Task prompt: In the records that follow, find each line with the word "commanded" and copy it.

------------------------

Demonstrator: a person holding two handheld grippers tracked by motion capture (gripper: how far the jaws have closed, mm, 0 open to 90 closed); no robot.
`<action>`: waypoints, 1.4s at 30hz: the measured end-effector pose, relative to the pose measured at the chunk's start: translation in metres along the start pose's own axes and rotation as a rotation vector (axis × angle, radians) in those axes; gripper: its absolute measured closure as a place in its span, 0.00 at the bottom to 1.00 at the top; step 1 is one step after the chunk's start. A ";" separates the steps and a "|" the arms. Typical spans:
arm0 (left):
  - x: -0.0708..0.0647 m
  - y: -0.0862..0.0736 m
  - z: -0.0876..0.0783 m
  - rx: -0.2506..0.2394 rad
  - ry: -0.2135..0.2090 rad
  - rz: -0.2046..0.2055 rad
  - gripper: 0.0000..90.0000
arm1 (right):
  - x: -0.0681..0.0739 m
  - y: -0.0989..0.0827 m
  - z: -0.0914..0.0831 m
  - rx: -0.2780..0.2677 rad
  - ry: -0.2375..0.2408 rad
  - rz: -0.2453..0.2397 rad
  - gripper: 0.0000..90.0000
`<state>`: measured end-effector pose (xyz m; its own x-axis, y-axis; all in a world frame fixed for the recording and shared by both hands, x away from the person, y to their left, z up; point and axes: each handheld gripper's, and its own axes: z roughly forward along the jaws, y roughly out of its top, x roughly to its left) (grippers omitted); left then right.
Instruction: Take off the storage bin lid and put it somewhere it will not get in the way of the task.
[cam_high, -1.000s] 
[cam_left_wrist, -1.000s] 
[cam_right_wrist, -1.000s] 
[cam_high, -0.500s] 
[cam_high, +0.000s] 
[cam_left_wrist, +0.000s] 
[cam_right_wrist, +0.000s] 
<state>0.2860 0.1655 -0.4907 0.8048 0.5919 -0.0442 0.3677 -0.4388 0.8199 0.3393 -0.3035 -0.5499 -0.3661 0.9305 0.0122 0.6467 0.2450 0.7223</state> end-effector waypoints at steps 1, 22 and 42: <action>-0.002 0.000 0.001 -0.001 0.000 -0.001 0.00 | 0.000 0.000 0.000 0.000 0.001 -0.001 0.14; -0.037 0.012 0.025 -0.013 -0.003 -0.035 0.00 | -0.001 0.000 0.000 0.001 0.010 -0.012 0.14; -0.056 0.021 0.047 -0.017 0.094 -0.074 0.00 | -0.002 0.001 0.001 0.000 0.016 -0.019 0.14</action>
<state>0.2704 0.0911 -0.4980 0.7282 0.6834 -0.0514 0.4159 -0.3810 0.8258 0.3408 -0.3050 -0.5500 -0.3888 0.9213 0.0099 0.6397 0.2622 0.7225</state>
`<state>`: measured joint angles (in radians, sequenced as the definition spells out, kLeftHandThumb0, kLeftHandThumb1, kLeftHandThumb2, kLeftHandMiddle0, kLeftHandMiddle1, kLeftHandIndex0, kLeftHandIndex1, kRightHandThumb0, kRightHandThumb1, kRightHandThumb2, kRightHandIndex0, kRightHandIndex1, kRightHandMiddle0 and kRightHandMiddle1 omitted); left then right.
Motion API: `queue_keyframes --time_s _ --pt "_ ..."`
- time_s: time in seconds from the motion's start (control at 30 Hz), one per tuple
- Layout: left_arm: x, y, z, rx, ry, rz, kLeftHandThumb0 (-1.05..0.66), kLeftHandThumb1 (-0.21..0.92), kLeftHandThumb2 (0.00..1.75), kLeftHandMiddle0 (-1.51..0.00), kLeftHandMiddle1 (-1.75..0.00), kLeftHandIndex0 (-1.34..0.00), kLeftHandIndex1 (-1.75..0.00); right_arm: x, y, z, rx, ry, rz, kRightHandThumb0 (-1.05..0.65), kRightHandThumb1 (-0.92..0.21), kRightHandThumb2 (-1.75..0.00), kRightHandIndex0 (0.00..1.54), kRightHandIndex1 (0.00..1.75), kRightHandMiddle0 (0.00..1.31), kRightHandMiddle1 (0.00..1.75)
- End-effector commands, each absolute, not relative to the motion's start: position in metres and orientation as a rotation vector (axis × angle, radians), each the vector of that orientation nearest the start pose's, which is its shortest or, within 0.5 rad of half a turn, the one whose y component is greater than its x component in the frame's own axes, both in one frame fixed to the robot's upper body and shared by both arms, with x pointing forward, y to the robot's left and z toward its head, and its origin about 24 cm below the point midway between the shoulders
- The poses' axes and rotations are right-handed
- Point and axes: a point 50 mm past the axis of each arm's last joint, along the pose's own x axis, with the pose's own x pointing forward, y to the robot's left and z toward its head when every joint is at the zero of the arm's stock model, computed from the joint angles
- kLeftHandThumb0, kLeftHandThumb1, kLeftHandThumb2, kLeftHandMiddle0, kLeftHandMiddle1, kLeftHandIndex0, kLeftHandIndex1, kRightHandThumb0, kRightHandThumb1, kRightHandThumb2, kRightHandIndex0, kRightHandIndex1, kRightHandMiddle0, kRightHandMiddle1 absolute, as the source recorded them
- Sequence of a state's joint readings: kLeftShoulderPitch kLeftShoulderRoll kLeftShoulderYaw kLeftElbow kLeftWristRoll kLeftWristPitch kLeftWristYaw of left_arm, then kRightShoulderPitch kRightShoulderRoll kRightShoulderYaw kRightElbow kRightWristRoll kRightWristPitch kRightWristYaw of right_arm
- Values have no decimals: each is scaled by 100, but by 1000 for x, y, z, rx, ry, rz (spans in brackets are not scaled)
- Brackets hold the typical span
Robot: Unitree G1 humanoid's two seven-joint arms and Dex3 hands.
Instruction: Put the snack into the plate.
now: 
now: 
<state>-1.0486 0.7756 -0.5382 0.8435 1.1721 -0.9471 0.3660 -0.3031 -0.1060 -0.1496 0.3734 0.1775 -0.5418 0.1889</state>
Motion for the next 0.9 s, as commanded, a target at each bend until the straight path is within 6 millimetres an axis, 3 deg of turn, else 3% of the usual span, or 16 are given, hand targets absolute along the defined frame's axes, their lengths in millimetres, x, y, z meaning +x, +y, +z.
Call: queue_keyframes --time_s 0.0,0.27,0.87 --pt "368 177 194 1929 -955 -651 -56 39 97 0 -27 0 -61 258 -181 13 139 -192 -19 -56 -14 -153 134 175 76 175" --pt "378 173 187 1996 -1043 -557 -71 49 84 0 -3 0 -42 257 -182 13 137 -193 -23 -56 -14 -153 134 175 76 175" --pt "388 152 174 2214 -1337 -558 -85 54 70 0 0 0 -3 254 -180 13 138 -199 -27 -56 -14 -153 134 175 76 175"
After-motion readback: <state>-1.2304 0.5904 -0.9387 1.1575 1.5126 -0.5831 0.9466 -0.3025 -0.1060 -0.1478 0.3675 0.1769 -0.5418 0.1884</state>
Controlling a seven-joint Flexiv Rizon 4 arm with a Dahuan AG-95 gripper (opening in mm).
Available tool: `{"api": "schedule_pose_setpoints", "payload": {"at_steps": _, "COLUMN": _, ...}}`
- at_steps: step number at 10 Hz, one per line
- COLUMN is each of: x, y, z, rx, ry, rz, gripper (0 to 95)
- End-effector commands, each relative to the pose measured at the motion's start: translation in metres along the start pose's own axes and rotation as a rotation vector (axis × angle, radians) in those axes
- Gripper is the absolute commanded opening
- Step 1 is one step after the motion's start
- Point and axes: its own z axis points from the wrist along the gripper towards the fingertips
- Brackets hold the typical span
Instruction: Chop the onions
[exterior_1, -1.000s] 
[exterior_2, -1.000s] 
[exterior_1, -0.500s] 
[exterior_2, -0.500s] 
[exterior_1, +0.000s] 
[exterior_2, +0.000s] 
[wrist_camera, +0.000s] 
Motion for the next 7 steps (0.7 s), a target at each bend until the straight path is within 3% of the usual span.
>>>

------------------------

Answer space:
Motion for the next 0.9 s, as commanded, a target at each bend until the straight path is within 6 millimetres an axis, 3 deg of turn, else 3% of the usual span, or 16 are given, hand targets absolute along the defined frame's axes, their lengths in millimetres, x, y, z meaning +x, +y, +z.
- Gripper is the absolute commanded opening

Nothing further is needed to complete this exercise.